American convicted murderer (1952–2026)

Dusty Ray Spencer (February 13, 1952 – June 25, 2026) was an American prisoner convicted of murdering his wife in Orange County, Florida. On January 18, 1992, Spencer, who had previously been arrested in December 1991 for domestic violence, fatally stabbed his wife, 40-year-old Karen Spencer. Spencer went on the run before he was arrested days after the murder. Spencer was convicted of Karen's murder, and sentenced to death and executed on June 25, 2026, at the age of 74.

==Personal life==
Born in Pennsylvania on February 13, 1952, Dusty Ray Spencer completed his high school education at the Hopewell Area High School and graduated in 1970, and served in the United States Marine Corps for three years before being discharged in 1973. After leaving the military, Spencer moved to Florida and married his first wife. Within four years, he was arrested for delivering $1,600 worth of marijuana to an undercover drug agent. While awaiting the outcome of his case, Spencer attended Valencia Community College for nearly two years, earning a 3.5 grade point average. He later pleaded guilty and served approximately 10 months in jail. Following his release, Spencer divorced his first wife and, in 1980, restarted his career as a house painter, living frugally in a converted trailer while saving toward his goal of financial security and early retirement.

In 1988, Spencer met his second wife, Karen Spencer, after she hired him to paint her home.
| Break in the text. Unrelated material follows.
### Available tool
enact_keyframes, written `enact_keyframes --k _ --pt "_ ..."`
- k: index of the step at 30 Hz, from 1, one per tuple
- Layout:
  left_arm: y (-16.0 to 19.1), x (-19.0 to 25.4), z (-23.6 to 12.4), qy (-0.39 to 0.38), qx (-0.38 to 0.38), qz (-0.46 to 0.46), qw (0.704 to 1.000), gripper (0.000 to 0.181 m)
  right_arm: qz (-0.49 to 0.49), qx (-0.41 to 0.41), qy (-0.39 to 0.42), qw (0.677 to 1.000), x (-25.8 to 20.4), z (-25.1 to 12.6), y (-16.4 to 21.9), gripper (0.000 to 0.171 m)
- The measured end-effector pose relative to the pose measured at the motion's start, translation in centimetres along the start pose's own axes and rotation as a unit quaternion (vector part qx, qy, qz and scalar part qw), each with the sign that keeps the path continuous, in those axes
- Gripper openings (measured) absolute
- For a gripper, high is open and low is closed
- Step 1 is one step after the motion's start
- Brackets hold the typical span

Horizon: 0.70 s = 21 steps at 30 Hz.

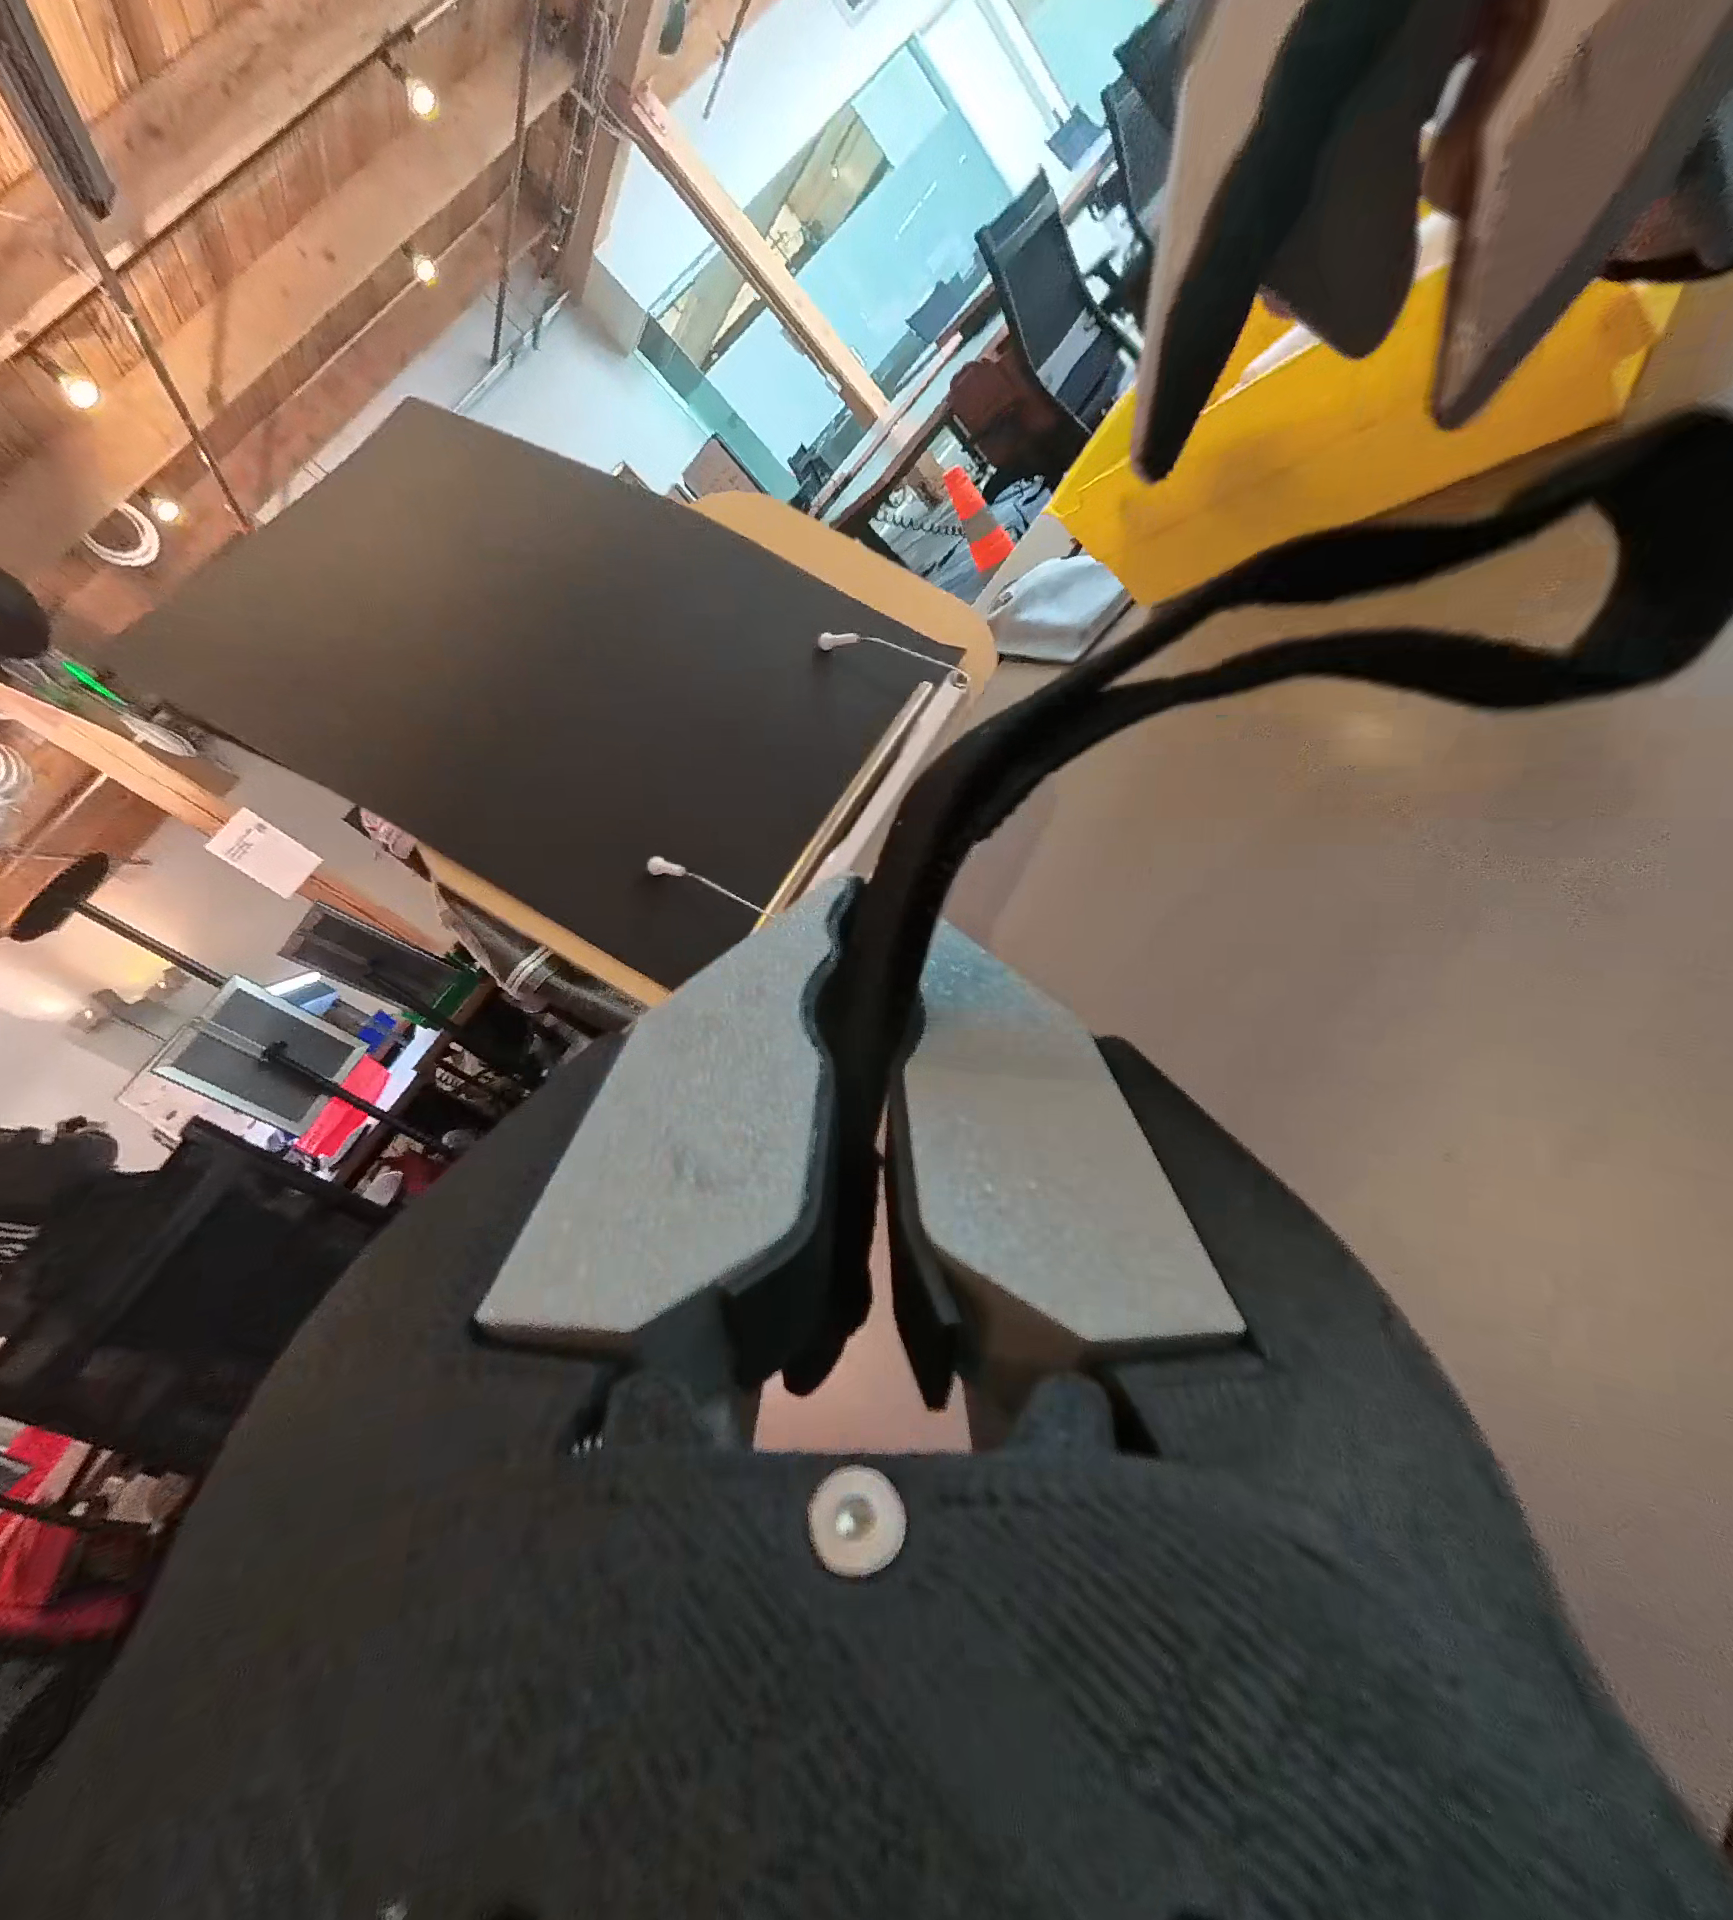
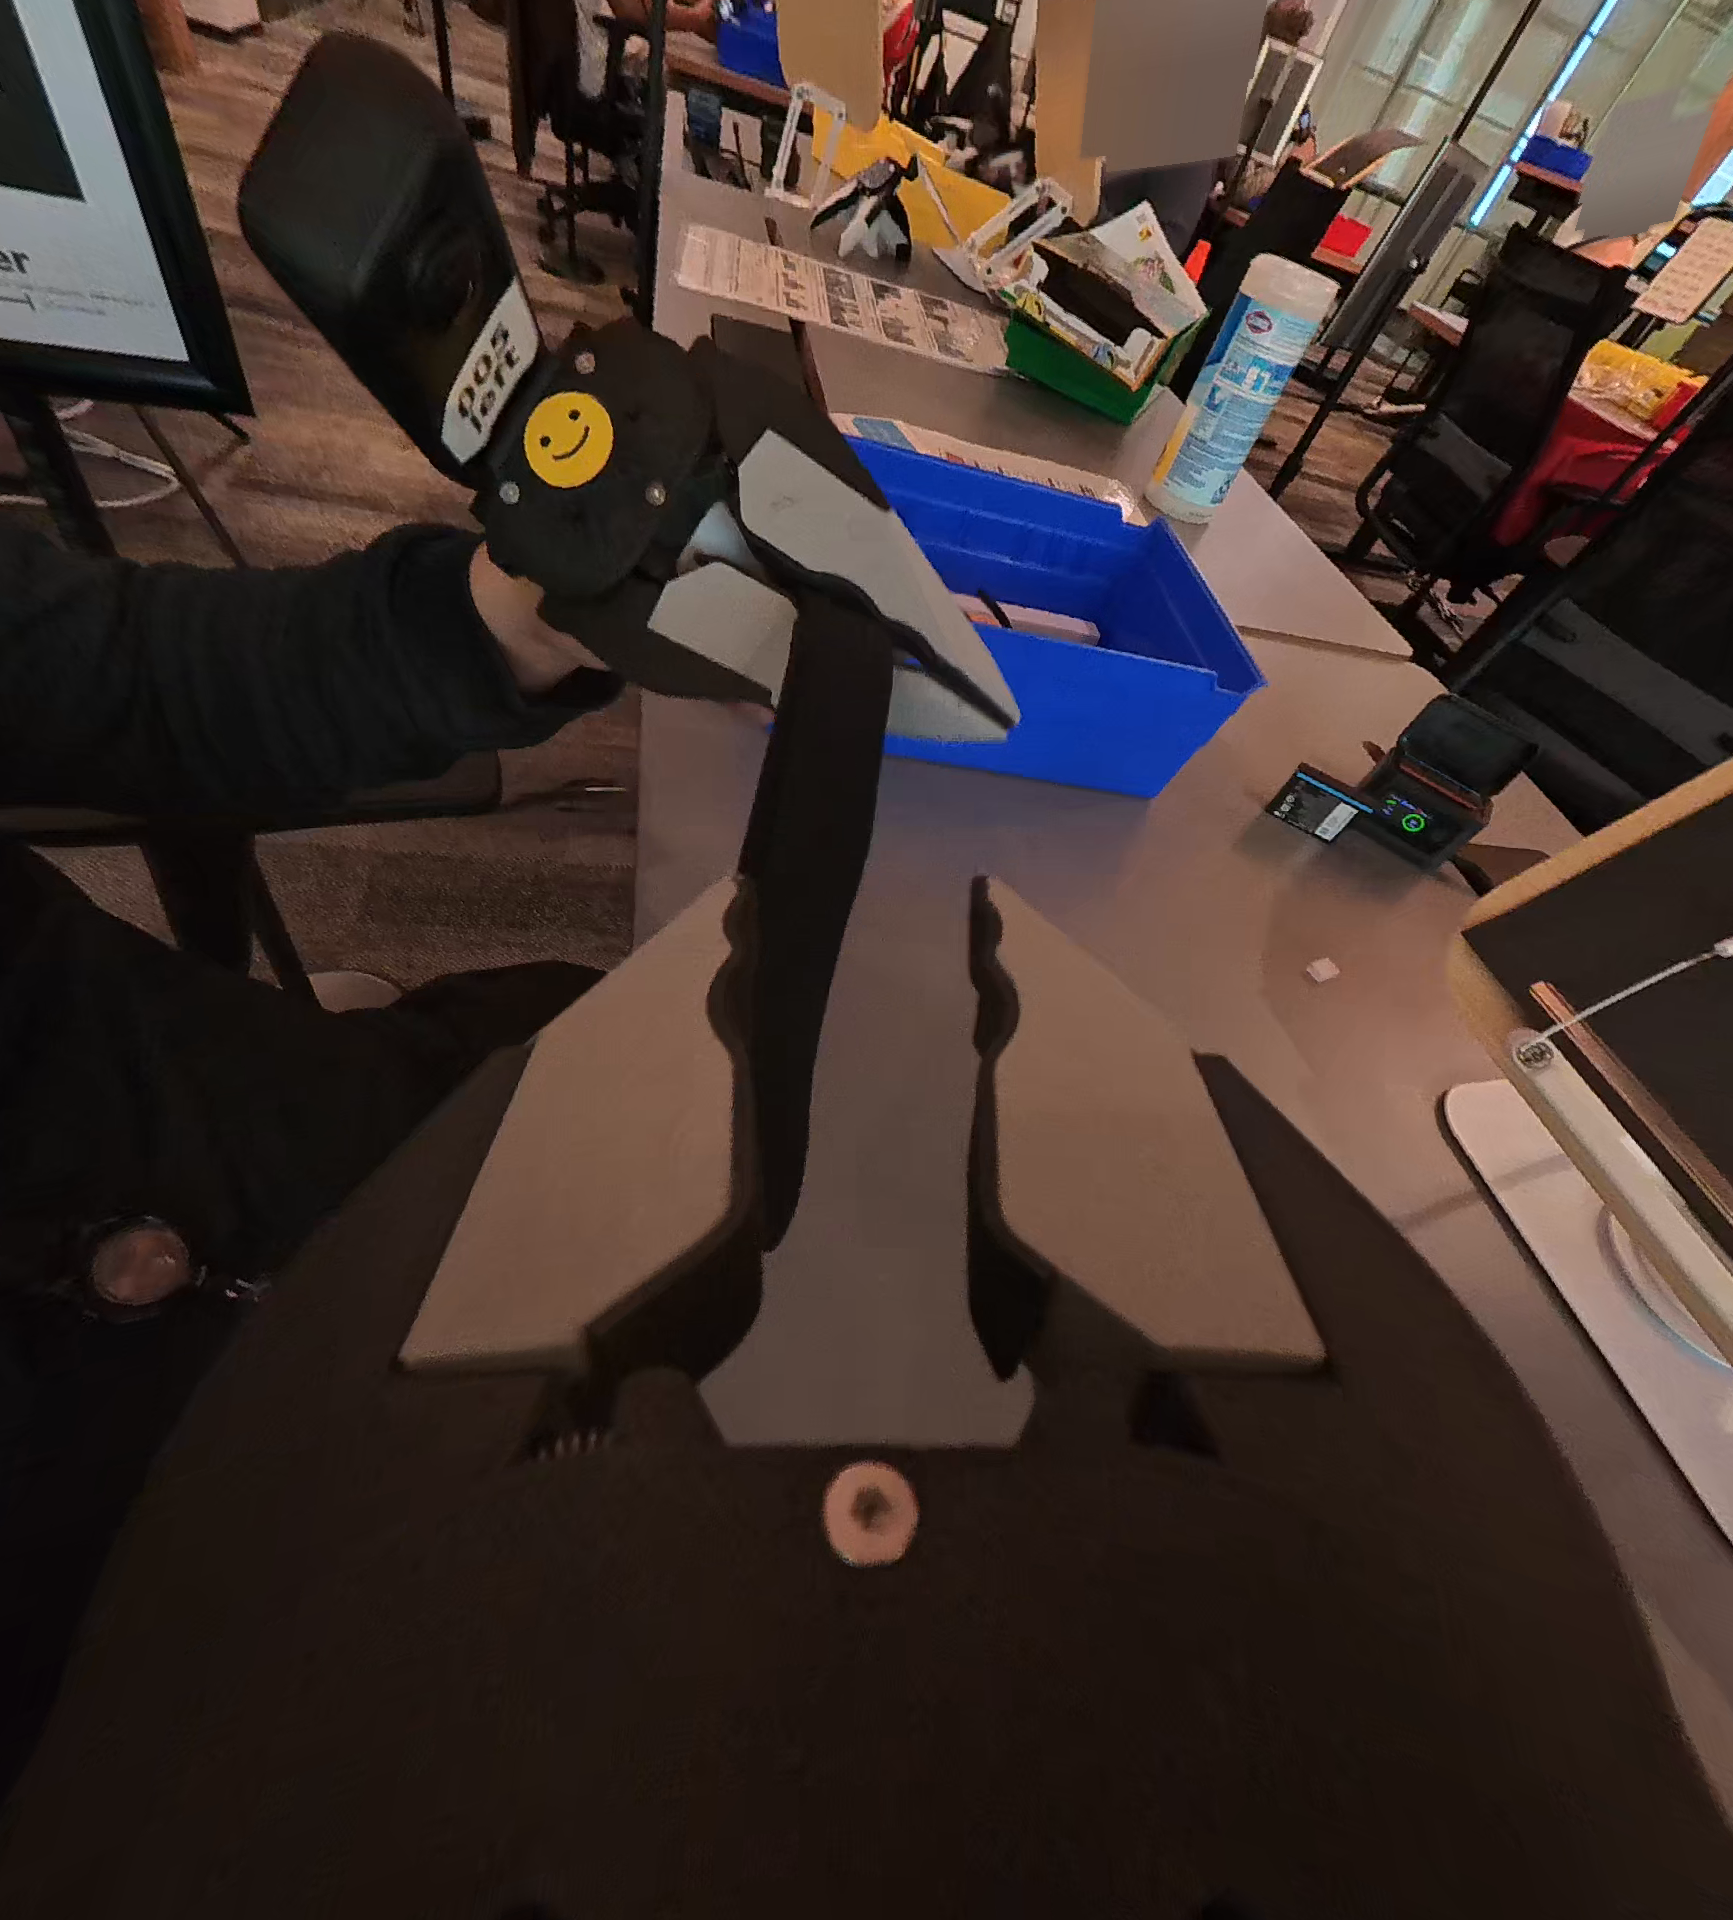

The two began dating, and Spencer admired Karen's independence, business skills, and determination in raising her three sons alone. They married on February 11, 1989, and became both life and business partners, jointly building A-Plus Painting into a successful company that earned more than $200,000 in 1990. The couple's marriage started off as a happy one, but eventually, the economic recession placed increasing strain on both their business and their marriage, and by late 1990, the financial issues led to frequent disputes between Spencer and Karen, up until early December 1991, when Karen asked for a divorce and told her husband to move out of their Orlando, Florida, house, which marked the preceding event that led to her murder in January 1992.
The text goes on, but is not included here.